| DIRECTIONS |
For the entries that follow, restate word for word the line containing "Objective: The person", the line containing "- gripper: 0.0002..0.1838", and every line that lies between them.

Stored entries:
▬▬▬▬▬▬▬▬▬▬

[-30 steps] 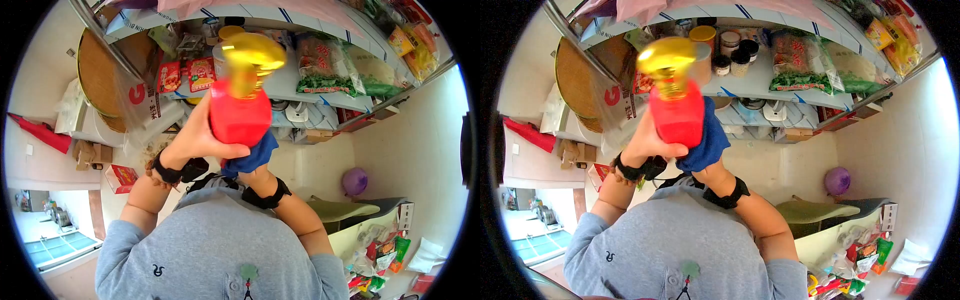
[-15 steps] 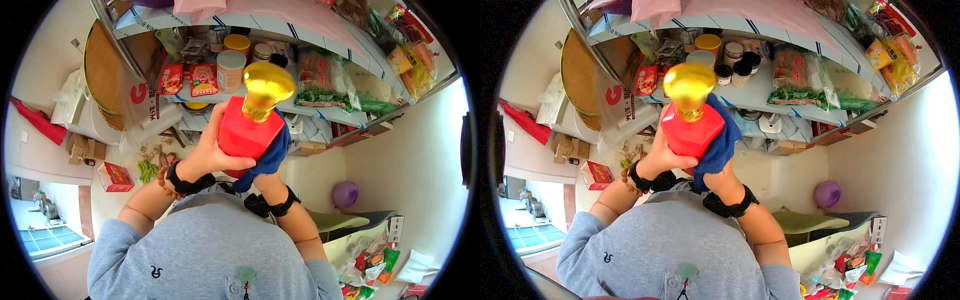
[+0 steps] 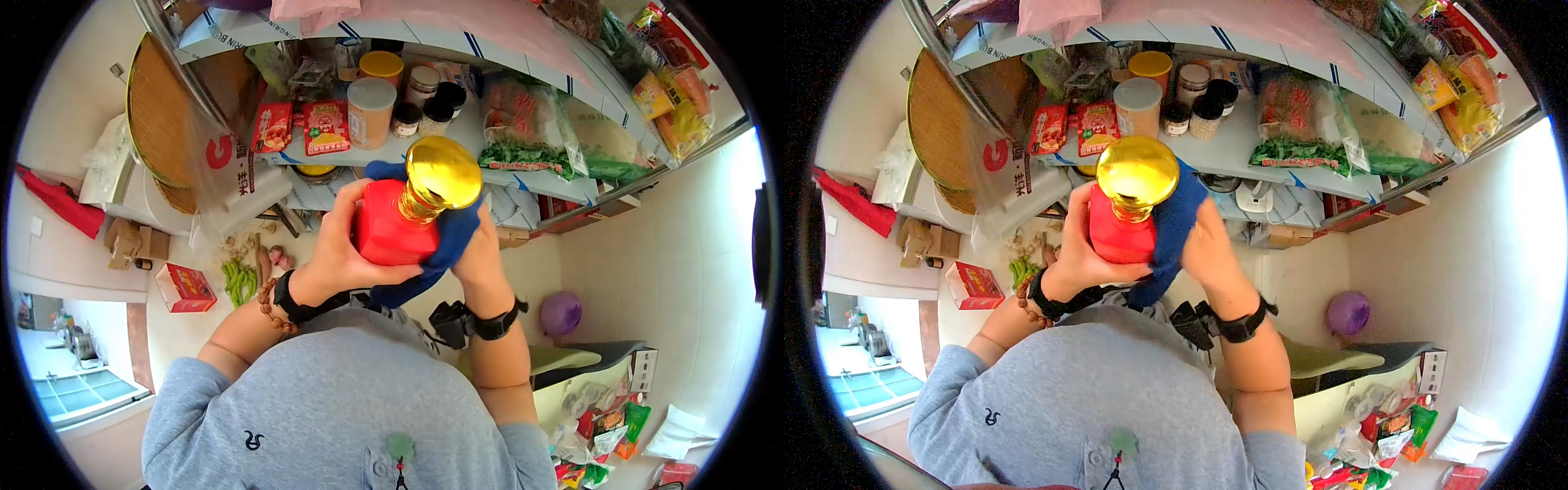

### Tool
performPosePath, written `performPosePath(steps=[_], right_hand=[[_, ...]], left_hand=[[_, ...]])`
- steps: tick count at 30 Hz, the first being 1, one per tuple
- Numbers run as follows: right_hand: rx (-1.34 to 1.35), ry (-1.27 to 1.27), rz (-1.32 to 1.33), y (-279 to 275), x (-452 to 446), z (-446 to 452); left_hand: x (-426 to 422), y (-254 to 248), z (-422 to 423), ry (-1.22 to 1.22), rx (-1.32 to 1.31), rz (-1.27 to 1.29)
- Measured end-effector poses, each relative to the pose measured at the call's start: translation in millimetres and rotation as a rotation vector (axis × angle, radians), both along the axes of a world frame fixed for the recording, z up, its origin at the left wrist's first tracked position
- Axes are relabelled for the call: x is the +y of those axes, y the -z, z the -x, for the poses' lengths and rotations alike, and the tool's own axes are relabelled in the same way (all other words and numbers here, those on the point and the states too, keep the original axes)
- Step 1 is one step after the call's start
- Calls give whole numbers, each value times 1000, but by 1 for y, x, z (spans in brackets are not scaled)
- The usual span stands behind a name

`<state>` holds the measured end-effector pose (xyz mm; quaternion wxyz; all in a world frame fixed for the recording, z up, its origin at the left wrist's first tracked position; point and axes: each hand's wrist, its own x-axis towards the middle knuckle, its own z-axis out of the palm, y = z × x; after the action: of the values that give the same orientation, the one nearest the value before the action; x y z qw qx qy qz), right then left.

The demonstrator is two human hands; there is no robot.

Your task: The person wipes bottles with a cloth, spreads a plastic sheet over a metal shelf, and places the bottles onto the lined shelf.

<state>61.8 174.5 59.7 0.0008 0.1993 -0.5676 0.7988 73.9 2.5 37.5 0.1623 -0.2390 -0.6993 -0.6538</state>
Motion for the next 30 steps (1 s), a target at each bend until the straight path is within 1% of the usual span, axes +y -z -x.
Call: performPosePath(steps=[2,4,7,8,11,12,15,16,17,19,20,22,24,25,26,27,28,30], right_hand=[[-273,-152,-24,-24,6,18],[-495,-143,47,-30,4,19],[189,283,-233,-8,-24,-1],[599,243,-426,-15,-19,9],[594,491,-709,-10,-30,-7],[620,493,-729,-2,-29,-12],[333,323,-386,27,-40,-9],[350,287,-408,30,-40,-8],[367,252,-430,32,-39,-8],[397,323,-475,62,-42,-5],[418,341,-498,74,-42,-3],[387,395,-412,60,-47,-1],[599,528,-599,32,-41,1],[702,609,-684,15,-39,2],[660,493,-627,-12,-39,1],[614,380,-569,-25,-38,4],[506,339,-516,-22,-32,11],[150,90,-253,-11,-19,15]], left_hand=[[1,7,3,-5,-1,25],[1,6,5,19,-29,34],[0,-5,8,60,-46,-59],[-1,-14,7,77,-41,-63],[4,-5,13,-29,-83,-124],[8,-9,12,-79,-114,-137],[6,-16,16,-91,-138,-189],[6,-20,18,-28,-217,-315],[4,-26,21,-40,-203,-355],[-1,-40,28,-69,-170,-439],[-4,-47,33,-28,-148,-471],[-6,-55,37,0,-169,-535],[-4,-70,34,39,-222,-627],[-5,-70,34,46,-210,-607],[-6,-71,34,54,-197,-588],[-6,-71,33,62,-185,-567],[-5,-65,32,69,-129,-499],[-5,-66,30,104,-112,-506]])
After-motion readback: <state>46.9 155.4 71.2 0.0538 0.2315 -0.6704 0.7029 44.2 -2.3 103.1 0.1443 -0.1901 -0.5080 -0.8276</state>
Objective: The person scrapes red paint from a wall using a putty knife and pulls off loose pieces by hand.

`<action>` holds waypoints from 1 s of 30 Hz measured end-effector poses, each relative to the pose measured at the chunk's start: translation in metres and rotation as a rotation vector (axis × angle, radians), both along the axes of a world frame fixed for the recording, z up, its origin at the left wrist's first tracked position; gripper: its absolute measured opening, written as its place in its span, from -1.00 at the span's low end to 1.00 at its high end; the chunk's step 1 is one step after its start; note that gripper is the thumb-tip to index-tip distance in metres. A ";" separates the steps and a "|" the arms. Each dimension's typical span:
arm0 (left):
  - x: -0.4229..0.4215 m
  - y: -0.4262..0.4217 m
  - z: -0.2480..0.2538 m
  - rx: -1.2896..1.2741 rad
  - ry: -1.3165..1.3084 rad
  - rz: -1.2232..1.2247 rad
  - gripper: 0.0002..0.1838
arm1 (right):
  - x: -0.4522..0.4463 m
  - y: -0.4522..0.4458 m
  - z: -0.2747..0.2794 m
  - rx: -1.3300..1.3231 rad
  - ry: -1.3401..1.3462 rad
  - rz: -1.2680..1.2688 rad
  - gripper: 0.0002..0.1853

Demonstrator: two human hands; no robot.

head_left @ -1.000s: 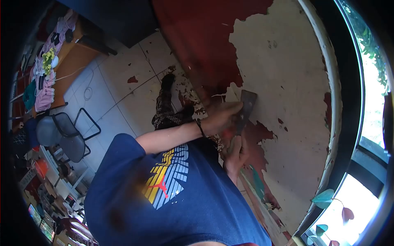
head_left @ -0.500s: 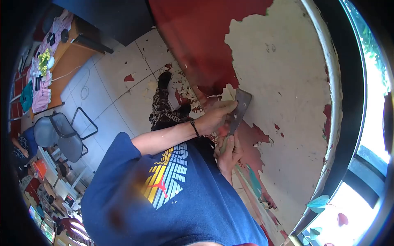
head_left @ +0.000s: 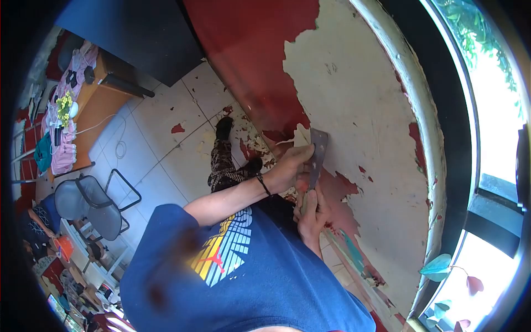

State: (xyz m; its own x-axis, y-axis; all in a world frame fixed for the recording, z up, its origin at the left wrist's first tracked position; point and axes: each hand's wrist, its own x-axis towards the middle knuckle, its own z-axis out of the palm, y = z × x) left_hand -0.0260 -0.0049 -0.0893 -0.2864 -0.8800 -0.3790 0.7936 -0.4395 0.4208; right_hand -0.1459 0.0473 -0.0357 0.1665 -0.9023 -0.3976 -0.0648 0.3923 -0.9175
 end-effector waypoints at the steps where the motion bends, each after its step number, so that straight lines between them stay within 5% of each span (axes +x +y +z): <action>1: -0.001 -0.001 0.000 -0.014 0.029 0.009 -0.68 | 0.000 0.000 -0.001 -0.020 0.014 0.017 -0.57; 11: 0.000 -0.006 0.001 0.151 -0.050 0.118 -0.66 | -0.003 -0.013 -0.015 -0.022 0.093 0.073 -0.58; 30: 0.007 -0.007 0.003 0.084 -0.055 0.013 -0.63 | -0.001 -0.017 -0.006 0.046 0.028 0.040 -0.56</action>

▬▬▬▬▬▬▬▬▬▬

| EXERCISE OUTPUT |
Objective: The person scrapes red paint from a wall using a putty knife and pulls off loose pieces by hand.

`<action>` holds waypoints from 1 s of 30 Hz measured end-effector poses, each relative to the pose measured at the chunk's start: translation in metres and rotation as a rotation vector (axis × angle, radians), both along the axes of a world frame fixed for the recording, z up, its origin at the left wrist's first tracked position; gripper: its absolute measured opening, written as its place in its span, from -1.00 at the span's low end to 1.00 at its high end; the chunk's step 1 is one step after its start; note that gripper is the thumb-tip to index-tip distance in metres. A ";" separates the steps and a "|" the arms. Each dimension's typical span:
arm0 (left):
  - x: -0.4229..0.4215 m
  - y: -0.4262..0.4217 m
  - z: -0.2480..0.2538 m
  - rx: -1.2896..1.2741 rad
  - ry: -1.3165..1.3084 rad
  - rz: -1.2232..1.2247 rad
  - gripper: 0.0002..0.1838

The response is now done.